HealthDay News — Early introduction of allergenic foods may prevent the development of food allergy in certain infants at high risk, although adherence to early introduction is low, according to three studies published in the December issue of the Journal of Allergy and Clinical Immunology.
Michael R. Perkin, Ph.D., from the University of London, and colleagues examined whether infants at high risk for developing a food allergy benefit from early introduction in a secondary intention-to-treat analysis of the Enquiring About Tolerance (EAT) study. The researchers found that among infants at high risk for developing food allergy (i.e., at enrollment, sensitization to one or more foods, sensitization to egg, or eczema of increasing severity), a significantly lower percentage of infants in the early introduction group (EIG) compared with the standard introduction group developed food allergy to one or more foods.

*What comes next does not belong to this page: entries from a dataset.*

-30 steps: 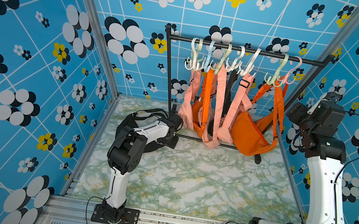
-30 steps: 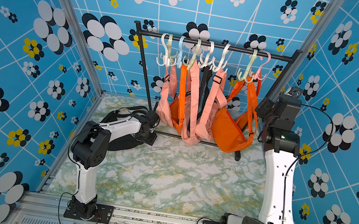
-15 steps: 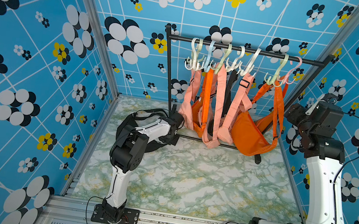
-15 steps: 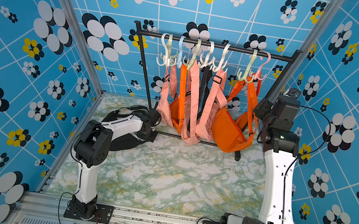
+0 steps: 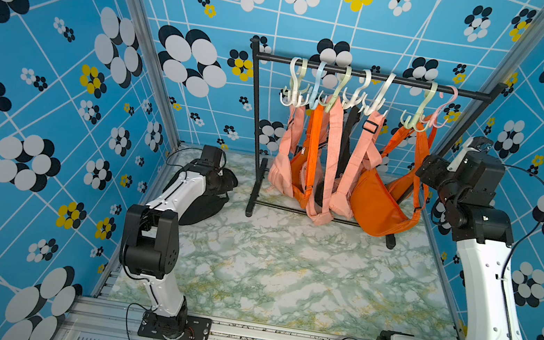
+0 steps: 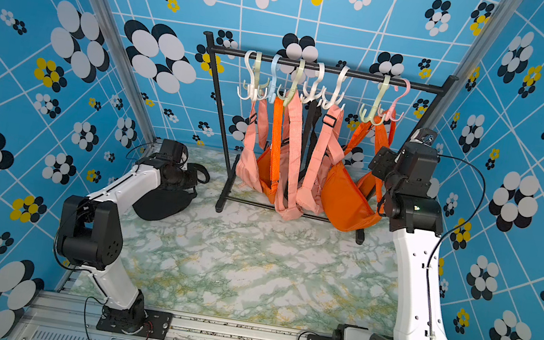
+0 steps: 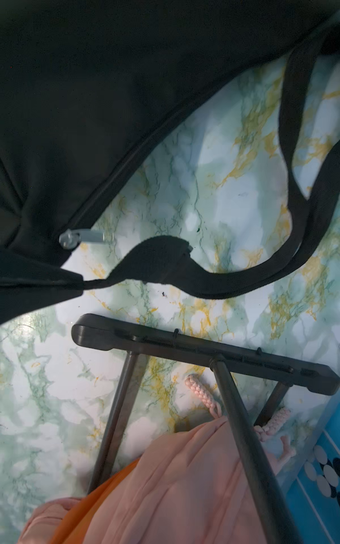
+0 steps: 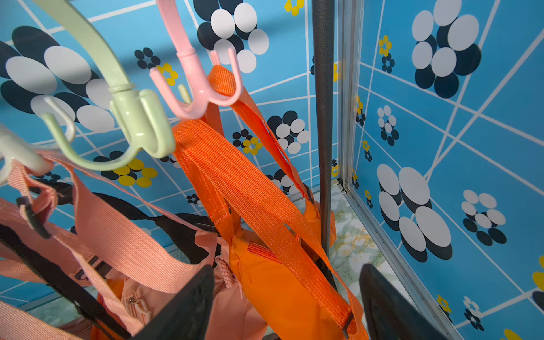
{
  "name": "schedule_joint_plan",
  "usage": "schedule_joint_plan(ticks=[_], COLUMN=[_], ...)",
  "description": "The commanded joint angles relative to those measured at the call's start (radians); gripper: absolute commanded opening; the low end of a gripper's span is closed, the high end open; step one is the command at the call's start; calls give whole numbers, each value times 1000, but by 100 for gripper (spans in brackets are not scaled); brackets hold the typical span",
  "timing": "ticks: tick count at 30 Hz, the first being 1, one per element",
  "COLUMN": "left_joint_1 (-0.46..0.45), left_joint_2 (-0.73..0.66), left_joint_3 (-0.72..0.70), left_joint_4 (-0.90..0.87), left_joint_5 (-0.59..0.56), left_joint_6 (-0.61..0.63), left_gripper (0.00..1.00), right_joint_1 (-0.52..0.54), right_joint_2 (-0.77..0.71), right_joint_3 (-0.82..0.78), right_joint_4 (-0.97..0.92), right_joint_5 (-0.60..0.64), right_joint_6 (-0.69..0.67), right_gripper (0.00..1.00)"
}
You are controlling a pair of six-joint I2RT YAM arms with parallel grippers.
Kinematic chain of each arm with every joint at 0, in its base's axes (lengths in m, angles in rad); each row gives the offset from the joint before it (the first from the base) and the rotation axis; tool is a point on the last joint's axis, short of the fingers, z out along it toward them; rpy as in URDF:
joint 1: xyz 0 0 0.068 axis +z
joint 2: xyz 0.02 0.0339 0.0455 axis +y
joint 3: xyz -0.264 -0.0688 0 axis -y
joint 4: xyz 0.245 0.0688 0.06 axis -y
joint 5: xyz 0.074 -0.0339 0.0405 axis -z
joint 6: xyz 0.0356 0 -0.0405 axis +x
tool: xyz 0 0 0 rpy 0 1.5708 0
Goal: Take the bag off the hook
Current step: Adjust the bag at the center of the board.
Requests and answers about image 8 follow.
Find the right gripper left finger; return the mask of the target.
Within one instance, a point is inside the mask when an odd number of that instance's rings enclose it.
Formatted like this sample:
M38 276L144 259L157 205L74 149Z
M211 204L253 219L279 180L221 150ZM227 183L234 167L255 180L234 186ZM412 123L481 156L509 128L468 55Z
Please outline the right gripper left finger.
M213 306L213 268L178 264L127 280L134 339L204 339Z

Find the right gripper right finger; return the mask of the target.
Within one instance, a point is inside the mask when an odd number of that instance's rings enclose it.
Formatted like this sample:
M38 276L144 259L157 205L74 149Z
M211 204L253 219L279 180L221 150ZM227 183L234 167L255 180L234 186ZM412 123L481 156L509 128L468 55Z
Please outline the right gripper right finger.
M367 332L371 339L446 339L370 263L359 277Z

In a second study, noting that only 42 percent of the EIG met the per-protocol criteria, Perkin and colleagues examined factors that were associated with nonadherence in the EAT study. The researchers found that at enrollment, increased maternal age, nonwhite ethnicity, and lower maternal quality of life were independently and significantly associated with overall nonadherence in the EIG in adjusted analyses. In the third study, Paula Voorheis, from the London School of Hygiene and Tropical Medicine, and colleagues identified three main challenges to allergenic food consumption among EIG families: Children refused to eat the allergenic food, caregivers were concerned that allergenic foods might cause reactions, and practical issues with the regimen made it difficult for caregivers to persist.
“Our research adds to the body of evidence that early introduction of allergenic foods may play a significant role in curbing the allergy epidemic,” Perkin said in a statement.